Zeit der großen Säuberung?

Was man sagen darf und was nicht, beschäftigt laut FAZ auch die Theaterszene in Kanada. Simon Strauss ist angetan von "einem klug argumentierenden Video-Essay" von Carmen Aguirre, der kanadischen Schauspielerin und Dramatikerin mit chilenischen Wurzeln. Die, wie Strauss erklärt, "nach eigenen Angaben ihr Leben lang dafür gekämpft hat, dass Menschen aus den kaum sichtbaren Teilen der Gesellschaft 'ihr ganzes Selbst auf der Bühne zeigen können'."

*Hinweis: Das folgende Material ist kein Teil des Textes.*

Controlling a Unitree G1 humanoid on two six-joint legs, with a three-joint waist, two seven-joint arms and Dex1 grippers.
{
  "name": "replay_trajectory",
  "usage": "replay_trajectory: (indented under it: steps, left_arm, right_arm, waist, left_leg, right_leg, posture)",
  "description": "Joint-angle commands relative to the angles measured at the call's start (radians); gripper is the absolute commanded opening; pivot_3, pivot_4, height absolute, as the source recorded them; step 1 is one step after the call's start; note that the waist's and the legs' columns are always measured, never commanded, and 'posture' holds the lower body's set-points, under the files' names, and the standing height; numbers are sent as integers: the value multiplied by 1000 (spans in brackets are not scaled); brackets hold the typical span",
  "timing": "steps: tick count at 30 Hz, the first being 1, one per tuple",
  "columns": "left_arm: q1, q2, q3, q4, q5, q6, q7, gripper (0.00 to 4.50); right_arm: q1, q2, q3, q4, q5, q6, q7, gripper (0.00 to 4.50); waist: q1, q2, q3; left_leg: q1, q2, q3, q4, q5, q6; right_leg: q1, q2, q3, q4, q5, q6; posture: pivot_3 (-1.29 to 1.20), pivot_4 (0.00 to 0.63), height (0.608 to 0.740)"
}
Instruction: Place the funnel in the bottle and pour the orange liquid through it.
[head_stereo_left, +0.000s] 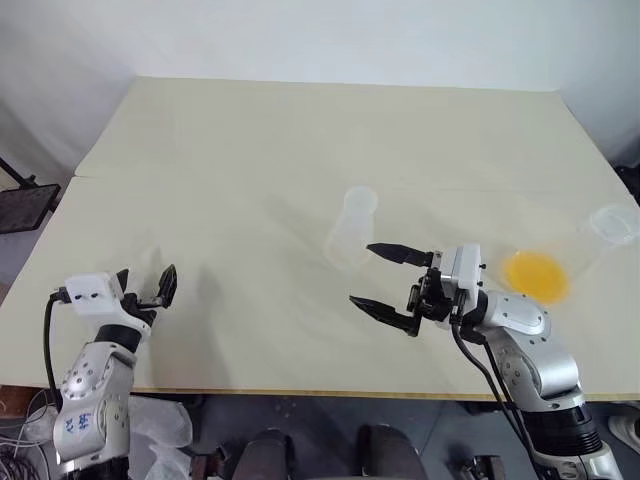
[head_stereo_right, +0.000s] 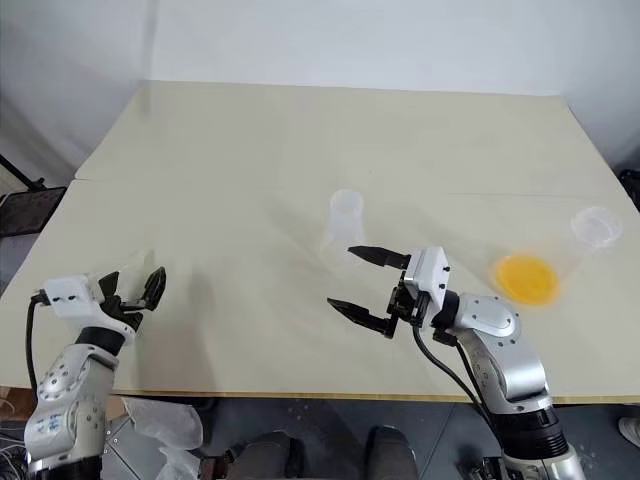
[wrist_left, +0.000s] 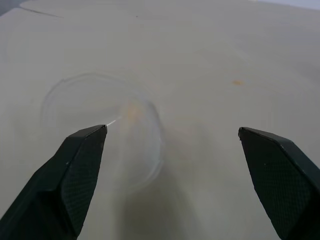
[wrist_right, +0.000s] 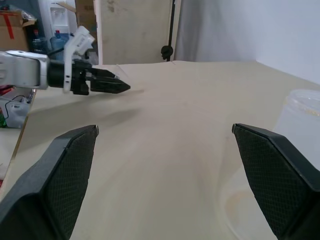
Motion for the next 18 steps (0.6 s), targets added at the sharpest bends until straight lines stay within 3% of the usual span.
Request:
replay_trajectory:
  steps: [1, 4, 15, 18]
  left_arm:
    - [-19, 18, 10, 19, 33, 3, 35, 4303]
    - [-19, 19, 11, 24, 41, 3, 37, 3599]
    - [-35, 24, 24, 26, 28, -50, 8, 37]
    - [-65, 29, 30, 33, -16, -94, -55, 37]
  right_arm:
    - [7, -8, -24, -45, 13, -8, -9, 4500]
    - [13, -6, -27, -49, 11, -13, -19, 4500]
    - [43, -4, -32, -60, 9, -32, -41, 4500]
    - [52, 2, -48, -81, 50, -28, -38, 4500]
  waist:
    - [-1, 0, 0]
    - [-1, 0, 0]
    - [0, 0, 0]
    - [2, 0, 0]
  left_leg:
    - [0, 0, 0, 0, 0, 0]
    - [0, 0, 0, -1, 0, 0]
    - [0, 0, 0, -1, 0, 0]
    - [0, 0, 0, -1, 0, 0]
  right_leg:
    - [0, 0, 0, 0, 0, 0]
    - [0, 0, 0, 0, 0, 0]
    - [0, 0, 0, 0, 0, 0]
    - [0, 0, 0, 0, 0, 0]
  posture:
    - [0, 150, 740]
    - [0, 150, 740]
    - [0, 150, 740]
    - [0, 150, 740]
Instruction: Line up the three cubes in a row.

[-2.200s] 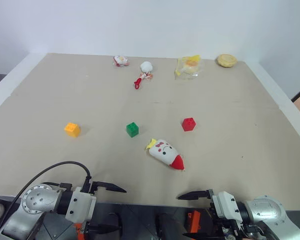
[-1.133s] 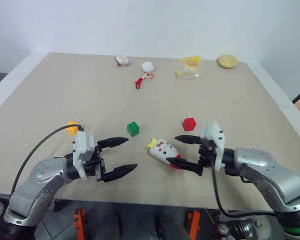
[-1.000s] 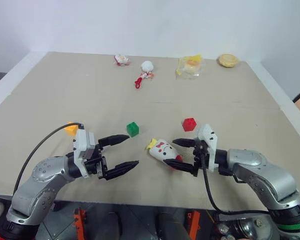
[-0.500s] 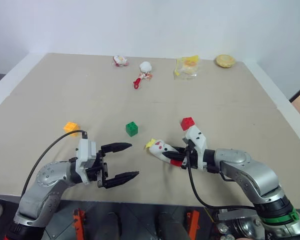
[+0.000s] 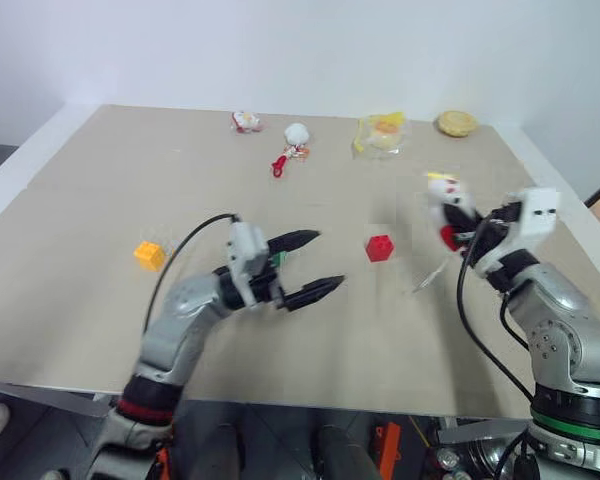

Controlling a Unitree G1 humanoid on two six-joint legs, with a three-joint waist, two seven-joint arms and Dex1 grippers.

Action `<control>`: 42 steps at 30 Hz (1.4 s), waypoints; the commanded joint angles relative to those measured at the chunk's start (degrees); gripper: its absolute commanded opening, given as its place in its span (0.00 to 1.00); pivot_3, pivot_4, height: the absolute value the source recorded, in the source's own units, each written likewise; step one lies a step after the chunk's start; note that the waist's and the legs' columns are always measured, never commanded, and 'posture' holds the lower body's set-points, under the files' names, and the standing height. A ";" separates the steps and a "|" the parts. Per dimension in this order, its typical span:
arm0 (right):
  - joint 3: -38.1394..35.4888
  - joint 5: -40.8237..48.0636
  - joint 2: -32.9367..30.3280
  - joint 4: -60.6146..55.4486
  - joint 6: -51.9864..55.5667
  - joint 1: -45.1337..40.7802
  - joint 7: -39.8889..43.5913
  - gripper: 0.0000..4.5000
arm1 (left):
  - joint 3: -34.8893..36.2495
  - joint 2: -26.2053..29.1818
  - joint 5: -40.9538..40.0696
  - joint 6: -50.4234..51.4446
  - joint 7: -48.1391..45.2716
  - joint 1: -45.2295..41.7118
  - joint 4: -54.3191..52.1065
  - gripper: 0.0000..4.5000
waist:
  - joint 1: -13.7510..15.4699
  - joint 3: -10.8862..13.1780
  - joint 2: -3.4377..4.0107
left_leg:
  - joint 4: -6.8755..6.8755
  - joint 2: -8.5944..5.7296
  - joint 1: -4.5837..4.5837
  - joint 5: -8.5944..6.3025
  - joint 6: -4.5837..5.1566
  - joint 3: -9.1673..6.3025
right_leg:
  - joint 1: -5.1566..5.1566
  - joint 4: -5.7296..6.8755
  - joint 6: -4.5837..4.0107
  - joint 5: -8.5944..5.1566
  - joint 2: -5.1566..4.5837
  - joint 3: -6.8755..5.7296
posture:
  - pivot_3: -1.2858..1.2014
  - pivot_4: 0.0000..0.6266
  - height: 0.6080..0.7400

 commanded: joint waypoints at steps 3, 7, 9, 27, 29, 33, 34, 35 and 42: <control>-5.80 -5.83 -0.05 6.12 0.06 0.33 -10.14 0.00 | -4.30 -6.15 4.09 -2.04 1.46 -5.47 5.24 1.00 | -0.27 -0.05 0.12 | -0.12 -0.01 0.03 0.00 0.01 0.00 | -0.01 0.00 0.19 0.12 0.03 0.05 | 0.52 0.24 0.98; -8.91 -6.96 -0.62 9.90 1.04 0.24 -13.38 0.00 | -5.97 -8.71 6.68 -2.58 2.33 -7.77 8.24 1.00 | -0.46 -0.09 0.26 | -0.15 -0.04 0.04 0.00 0.01 0.01 | -0.02 0.00 0.23 0.10 0.02 0.08 | 0.52 0.24 0.98; -10.34 -7.23 -1.02 11.38 0.99 0.31 -14.23 0.22 | -6.41 -9.73 7.83 -2.79 3.25 -8.43 9.20 1.00 | -0.49 -0.10 0.31 | -0.15 -0.04 0.06 0.01 0.02 0.01 | -0.02 0.00 0.24 0.09 0.03 0.10 | 0.52 0.24 0.98; -3.10 -3.39 2.17 4.87 -6.42 -1.49 -2.65 0.99 | -2.81 -5.15 7.71 -1.82 4.97 -1.88 2.95 1.00 | -0.96 -0.11 0.59 | -0.21 -0.11 0.14 0.13 0.23 0.00 | -0.04 0.00 0.08 0.09 0.11 0.32 | 0.52 0.24 0.98; -0.08 -1.65 4.10 2.64 -5.10 -2.09 -0.62 0.99 | -1.94 -3.11 7.87 -2.37 4.80 0.50 1.99 1.00 | -0.99 -0.13 0.62 | -0.28 -0.08 0.20 0.13 0.23 -0.05 | -0.02 0.00 0.04 0.10 0.18 0.38 | 0.52 0.24 0.98; 6.38 -1.68 7.23 0.52 -3.57 -2.97 0.69 0.99 | -0.03 -0.44 7.83 -2.58 5.70 3.48 0.63 1.00 | -0.69 -0.12 0.64 | -0.32 -0.07 0.17 0.14 0.23 -0.12 | -0.04 0.00 0.01 0.10 0.21 0.31 | 0.52 0.24 0.98; 7.57 -1.87 7.90 0.58 -3.53 -3.21 0.87 0.99 | 0.30 -0.08 7.77 -2.66 5.89 3.82 0.50 1.00 | -0.64 -0.12 0.64 | -0.30 -0.07 0.15 0.14 0.22 -0.12 | -0.05 0.00 0.01 0.09 0.20 0.31 | 0.52 0.24 0.98; 8.79 -2.12 8.77 0.71 -3.45 -3.48 0.80 0.99 | 0.66 0.19 7.63 -2.64 6.01 4.06 0.40 1.00 | -0.54 -0.12 0.64 | -0.29 -0.08 0.12 0.14 0.22 -0.12 | -0.05 0.00 0.01 0.09 0.20 0.32 | 0.52 0.24 0.98; 13.89 -6.16 12.95 4.76 -3.99 -4.44 -1.91 0.99 | 1.97 0.44 6.87 -2.19 7.09 4.06 -0.06 1.00 | -0.50 -0.12 0.64 | -0.25 -0.11 0.02 0.15 0.20 -0.13 | -0.05 -0.05 0.04 0.07 0.18 0.34 | 0.52 0.24 0.98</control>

Nun aber, so Strauss, "bezeichnet Aguirre die letzten Jahre im Theaterbetrieb als 'beschämende Zeit der großen Säuberung', die von Grausamkeit und psychologischer Gewalt und nicht von Empathie und Solidarität gekennzeichnet worden sei. Statt Konflikte als inspirierend zu begreifen, habe sich am Theater eine Geisteshaltung eingebürgert, die nicht mehr zwischen richtigen und falschen, sondern nur noch zwischen guten und bösen Meinungen unterscheide, und jene, die sich dem Einverständnis mit den absoluten Wahrheiten der identitären Linken entziehen, auf den Platz 'rechts außen' verweise."
Und sonst so? Bei der zweigeteilten Berlinale im März gibt es ein virtuelles Festival für Fachleute, ein nicht-virtuelles fürs Kino-Publikum im Juni löst im Berliner TAGESSPIEGEL "vorsichtige Vorfreude" aus. Die SZ ist spürbar skeptischer: "Die Berlinale will sich und das Kino vor der Pandemie retten. Leider weiß nur keiner so genau wie."
Tja, dieses blöde Virus! Seinetwegen macht die FAZ auch in der zeitgenössischen Musik "Melancholie als Trendstimmung" aus. Umso plausibler erscheint uns die Parole der Sängerin Anna Prohaska, die dem TAGESSPIEGEL als Überschrift dient: "Wir brauchen die Ekstase".